=== Activity ===
Search the data for "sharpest". Return each matching line.

=== Collected data entries ===
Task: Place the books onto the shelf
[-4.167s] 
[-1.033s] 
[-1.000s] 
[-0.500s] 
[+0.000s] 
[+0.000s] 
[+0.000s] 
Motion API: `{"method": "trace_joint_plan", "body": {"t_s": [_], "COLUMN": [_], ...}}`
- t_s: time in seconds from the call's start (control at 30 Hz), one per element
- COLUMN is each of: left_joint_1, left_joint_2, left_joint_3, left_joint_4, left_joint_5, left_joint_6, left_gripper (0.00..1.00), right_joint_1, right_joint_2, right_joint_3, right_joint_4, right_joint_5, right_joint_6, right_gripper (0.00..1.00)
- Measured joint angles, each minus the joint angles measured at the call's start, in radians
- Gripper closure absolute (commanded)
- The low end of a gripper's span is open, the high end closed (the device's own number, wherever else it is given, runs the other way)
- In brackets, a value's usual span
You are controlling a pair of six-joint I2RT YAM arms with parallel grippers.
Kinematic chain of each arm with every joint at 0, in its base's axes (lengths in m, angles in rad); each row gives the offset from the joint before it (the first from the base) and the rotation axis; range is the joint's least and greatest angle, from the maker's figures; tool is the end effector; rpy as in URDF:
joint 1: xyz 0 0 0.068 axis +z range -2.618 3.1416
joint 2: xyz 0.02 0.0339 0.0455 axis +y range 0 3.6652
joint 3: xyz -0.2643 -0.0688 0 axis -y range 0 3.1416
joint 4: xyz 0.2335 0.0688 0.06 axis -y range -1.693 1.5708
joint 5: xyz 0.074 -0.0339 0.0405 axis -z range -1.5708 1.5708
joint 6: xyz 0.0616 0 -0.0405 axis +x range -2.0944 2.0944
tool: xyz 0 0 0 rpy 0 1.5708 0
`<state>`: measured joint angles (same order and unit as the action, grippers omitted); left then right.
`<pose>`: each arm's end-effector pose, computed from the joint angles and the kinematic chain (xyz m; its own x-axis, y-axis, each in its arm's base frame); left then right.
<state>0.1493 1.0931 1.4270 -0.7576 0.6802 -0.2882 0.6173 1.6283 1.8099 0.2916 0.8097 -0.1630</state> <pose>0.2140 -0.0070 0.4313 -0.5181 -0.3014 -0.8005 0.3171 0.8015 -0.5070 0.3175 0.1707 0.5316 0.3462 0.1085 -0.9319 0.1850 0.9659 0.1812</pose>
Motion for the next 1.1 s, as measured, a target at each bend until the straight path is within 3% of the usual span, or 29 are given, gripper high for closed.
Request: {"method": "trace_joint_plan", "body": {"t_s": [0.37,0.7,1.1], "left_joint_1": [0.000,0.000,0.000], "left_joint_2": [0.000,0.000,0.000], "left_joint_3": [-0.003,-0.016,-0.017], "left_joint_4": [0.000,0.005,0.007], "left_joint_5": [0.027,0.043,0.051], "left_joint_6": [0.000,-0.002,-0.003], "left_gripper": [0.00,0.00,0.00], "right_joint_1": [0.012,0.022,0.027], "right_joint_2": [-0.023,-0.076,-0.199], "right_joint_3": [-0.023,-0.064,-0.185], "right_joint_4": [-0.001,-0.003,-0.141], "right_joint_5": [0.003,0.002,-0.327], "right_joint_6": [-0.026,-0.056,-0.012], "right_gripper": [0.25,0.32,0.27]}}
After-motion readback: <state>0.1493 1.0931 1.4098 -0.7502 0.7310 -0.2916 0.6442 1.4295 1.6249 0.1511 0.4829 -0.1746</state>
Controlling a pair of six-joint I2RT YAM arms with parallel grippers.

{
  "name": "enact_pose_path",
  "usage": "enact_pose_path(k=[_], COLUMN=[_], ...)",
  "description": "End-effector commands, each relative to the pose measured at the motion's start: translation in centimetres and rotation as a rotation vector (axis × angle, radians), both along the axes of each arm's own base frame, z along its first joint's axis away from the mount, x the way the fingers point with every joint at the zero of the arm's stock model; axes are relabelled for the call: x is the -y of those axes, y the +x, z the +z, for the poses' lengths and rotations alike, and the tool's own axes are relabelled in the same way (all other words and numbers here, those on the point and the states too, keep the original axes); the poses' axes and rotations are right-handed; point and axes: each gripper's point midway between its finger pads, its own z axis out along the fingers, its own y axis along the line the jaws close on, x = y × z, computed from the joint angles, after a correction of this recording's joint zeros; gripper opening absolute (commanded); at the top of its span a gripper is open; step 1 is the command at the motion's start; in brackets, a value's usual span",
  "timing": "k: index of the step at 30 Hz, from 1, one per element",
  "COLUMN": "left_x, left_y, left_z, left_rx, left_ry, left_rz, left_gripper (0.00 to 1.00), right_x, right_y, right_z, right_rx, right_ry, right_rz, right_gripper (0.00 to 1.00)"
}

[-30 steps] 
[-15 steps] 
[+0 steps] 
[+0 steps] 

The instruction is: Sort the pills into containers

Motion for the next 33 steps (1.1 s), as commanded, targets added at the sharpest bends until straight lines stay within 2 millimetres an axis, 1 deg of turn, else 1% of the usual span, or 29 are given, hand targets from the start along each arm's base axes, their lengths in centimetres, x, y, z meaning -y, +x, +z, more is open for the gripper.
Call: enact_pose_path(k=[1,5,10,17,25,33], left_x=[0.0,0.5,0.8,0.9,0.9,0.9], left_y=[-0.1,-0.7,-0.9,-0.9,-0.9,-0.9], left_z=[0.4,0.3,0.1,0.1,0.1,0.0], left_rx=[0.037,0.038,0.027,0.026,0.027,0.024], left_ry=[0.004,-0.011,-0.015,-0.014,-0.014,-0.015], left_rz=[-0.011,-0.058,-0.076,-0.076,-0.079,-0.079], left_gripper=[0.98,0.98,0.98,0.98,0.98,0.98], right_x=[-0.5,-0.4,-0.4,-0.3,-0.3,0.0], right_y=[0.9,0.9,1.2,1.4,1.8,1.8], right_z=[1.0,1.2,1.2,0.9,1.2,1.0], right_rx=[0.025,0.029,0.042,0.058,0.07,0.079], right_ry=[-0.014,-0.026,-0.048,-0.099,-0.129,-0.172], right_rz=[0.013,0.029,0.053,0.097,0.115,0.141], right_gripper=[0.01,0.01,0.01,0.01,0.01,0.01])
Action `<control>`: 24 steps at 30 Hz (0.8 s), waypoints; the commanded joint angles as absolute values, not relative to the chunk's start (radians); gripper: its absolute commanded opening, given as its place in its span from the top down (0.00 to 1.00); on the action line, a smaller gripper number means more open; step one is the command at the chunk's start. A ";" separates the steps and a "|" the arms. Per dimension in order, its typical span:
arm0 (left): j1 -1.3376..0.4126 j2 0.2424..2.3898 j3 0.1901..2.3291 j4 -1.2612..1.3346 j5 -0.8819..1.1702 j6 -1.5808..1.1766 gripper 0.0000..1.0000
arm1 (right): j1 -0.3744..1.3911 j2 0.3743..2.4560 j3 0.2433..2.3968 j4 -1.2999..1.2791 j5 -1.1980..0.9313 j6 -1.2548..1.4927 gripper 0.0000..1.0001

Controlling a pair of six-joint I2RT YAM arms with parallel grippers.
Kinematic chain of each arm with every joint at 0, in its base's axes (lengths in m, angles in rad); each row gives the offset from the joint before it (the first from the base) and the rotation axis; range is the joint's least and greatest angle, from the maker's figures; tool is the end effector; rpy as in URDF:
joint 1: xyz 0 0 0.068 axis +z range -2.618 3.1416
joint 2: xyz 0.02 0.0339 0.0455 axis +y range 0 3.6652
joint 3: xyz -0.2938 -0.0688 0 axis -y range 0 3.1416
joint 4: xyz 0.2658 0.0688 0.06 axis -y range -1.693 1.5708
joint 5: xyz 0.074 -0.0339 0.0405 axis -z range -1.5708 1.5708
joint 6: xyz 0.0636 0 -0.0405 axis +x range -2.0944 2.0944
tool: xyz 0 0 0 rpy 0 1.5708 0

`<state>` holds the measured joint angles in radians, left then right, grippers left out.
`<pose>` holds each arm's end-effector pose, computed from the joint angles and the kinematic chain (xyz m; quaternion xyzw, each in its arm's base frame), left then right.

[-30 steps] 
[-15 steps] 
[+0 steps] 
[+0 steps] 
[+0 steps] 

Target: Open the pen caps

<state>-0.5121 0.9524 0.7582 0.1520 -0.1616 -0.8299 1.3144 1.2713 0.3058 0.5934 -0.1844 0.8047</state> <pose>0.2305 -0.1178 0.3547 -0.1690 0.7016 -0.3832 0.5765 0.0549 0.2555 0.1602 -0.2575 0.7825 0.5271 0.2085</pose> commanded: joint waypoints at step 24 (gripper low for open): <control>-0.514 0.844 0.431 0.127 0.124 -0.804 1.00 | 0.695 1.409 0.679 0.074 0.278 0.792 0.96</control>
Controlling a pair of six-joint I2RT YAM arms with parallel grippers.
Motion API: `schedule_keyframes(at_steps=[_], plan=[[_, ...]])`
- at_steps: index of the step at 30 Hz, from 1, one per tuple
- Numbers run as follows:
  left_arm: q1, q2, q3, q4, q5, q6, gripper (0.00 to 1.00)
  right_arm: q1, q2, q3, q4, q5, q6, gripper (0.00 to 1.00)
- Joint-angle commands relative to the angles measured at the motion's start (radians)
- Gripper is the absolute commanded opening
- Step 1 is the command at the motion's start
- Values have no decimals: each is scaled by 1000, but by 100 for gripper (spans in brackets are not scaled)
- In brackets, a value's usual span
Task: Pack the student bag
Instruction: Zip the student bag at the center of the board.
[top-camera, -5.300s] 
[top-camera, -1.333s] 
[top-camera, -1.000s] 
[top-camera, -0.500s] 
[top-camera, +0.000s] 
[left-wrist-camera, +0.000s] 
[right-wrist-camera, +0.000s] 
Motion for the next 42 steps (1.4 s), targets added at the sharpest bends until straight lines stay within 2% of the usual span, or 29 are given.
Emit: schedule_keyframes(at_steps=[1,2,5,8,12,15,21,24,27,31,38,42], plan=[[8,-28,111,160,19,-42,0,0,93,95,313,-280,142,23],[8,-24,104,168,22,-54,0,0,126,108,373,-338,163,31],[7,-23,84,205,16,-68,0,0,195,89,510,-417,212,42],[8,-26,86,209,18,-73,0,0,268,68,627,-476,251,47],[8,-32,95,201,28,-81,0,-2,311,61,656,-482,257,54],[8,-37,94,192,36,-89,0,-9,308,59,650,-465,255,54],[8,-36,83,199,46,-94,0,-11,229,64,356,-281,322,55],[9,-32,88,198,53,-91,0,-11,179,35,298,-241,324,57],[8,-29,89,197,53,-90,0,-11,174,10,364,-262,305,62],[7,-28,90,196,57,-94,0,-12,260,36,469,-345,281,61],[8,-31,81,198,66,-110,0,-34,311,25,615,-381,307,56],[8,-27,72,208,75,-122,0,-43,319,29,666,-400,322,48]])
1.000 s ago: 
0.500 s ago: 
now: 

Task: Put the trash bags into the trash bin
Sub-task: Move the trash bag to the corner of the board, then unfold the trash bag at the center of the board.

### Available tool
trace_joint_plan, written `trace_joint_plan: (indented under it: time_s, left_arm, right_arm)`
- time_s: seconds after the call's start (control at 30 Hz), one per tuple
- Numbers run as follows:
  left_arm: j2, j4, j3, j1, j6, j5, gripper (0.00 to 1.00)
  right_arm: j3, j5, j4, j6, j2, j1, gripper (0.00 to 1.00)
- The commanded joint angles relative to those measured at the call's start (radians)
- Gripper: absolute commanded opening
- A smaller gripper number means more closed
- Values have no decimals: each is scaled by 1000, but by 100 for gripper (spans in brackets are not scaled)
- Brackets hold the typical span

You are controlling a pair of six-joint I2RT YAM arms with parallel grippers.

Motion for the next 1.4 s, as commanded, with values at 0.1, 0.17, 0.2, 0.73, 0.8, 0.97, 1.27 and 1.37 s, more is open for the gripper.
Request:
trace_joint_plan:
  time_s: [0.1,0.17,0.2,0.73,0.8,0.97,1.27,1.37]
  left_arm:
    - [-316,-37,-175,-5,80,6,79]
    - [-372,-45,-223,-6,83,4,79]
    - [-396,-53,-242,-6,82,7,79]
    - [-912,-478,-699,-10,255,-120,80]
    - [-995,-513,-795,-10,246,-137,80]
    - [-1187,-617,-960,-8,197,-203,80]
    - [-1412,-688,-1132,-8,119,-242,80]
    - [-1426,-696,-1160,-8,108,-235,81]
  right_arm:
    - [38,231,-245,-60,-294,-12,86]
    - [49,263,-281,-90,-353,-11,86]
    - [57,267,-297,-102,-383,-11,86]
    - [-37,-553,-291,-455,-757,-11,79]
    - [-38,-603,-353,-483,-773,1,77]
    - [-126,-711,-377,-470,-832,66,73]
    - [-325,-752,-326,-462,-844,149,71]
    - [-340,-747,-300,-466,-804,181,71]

=== Solved problem ===
Motion for the next 33 steps (1.1 s), as commanded, targets added at the sharpest bends until straight lines stay within 2 millimetres an axis, 1 deg of turn, else 1% of the usual span, or 29 are given, hand targets from the start along each arm's base axes, their lengths in centimetres, x, y, z meaning -y, +x, +z, more is open for the gripper.
Motion for the next 42 steps (1.4 s), targets added at the sharpest bends until straight lines stay within 2% of the usual span, or 29 are given.

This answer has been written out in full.